Genitorialità sociale - Andrea Rossi

Essere genitore non è soltanto procreazione o parentela in linea retta di secondo grado.

Essere genitore (anche sociale) e che chiameremo "genitore esistenziale" va al di là della matematica della parentela, che viene tenuta in conto spesso soltanto al momento in cui si tratta della successione per causa di morte.

E’ relazione, affetto, amore, dono, responsabilità, che nasce per assunzione, prima ancora che per obbligo di legge, e cura per un essere fragile che richiede protezione.

Essere genitore esistenziale è tornare bambino, imparare tutto daccapo, scoprire in fondo che non sai nulla del mondo e della Vita se non la guardi con gli occhi di quell’essere più piccolo, ma in fondo più grande di te.

Essere genitore esistenziale è non vedere l’ora di tornare, o di fare una telefonata, a casa, di riabbracciare tua figlia/o, di sederti accanto e di giocare con lei, di leggerle una favola, di baciarla, di vederla sorridere o semplicemente incantarti a guardarla appena si è addormentata.

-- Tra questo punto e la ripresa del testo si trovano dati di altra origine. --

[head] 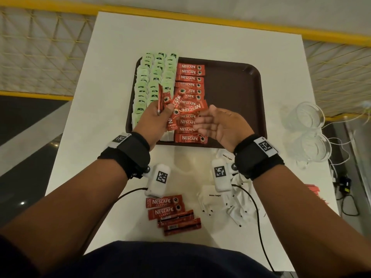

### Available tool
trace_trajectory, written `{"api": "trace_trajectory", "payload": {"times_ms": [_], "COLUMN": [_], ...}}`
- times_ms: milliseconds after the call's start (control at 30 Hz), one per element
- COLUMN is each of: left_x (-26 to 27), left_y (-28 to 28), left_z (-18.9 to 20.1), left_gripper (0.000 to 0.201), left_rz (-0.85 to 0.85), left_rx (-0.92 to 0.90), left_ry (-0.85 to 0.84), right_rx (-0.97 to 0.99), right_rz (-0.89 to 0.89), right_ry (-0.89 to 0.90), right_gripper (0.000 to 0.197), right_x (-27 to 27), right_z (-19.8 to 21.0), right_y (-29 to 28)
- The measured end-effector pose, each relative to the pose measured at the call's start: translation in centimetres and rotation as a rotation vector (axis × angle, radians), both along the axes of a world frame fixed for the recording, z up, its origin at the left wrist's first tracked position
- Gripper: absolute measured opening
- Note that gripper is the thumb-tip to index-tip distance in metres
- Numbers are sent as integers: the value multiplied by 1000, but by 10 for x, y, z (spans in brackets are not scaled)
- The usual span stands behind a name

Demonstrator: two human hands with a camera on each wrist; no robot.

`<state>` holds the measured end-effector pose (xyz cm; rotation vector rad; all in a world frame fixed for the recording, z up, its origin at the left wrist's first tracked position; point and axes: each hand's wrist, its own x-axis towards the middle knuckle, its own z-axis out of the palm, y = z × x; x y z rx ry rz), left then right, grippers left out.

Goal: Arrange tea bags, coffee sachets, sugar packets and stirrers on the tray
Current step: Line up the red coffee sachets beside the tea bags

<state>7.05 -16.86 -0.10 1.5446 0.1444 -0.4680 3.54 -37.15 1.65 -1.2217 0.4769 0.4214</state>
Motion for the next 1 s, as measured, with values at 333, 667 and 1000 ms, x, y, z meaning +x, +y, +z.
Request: {"api": "trace_trajectory", "payload": {"times_ms": [333,667,1000], "left_x": [-8,4,-9], "left_y": [-13,0,-4], "left_z": [-2,2,15], "left_gripper": [33,24,38], "left_rz": [-107,-58,-257], "left_rx": [32,161,56], "left_ry": [-26,-43,4], "right_rx": [-48,-312,-925], "right_rz": [-66,339,851], "right_ry": [-18,6,-285], "right_gripper": [9,45,37], "right_x": [9,7,10], "right_z": [9,15,12], "right_y": [10,2,14]}}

In fondo, essere genitore esistenziale significa imparare cosa è l’Amore e quanto grande questo possa essere.

Ma il diritto civile protegge gli affetti ed in caso di perdita, ciò che dell’esistenza abbiamo (o avevamo) più caro al mondo?

A prima vista, si sarebbe tentati di rispondere di “no”.

Al contrario, il diritto civile si preoccupa della nostra quotidianità e protegge tutte le relazioni, gli affetti, la nostra Vita e la nostra esistenza.

Possiamo perdere un figlio per mano di un fatto commesso da terzi (incidente stradale, malasanità eccetera) o semplicemente di un genitore ai danni dell’altro che, per effetto della rottura della relazione amorosa tra adulti, impedisce all’ex (che però è ancora genitore biologico o sociale) di vivere una parte di quell’esistenza.

La perdita di questa relazione esistenziale (di questa vita che era, poteva essere e non è più) è danno esistenziale e merita protezione attraverso la sua riparazione o risarcimento del danno non patrimoniale, in favore sia del genitore biologico, ma anche in favore di quei genitori non biologici, ma esistenziali (in forza degli articoli 2059 del codice civile e dell’art. 2 della nostra Carta Costituzionale).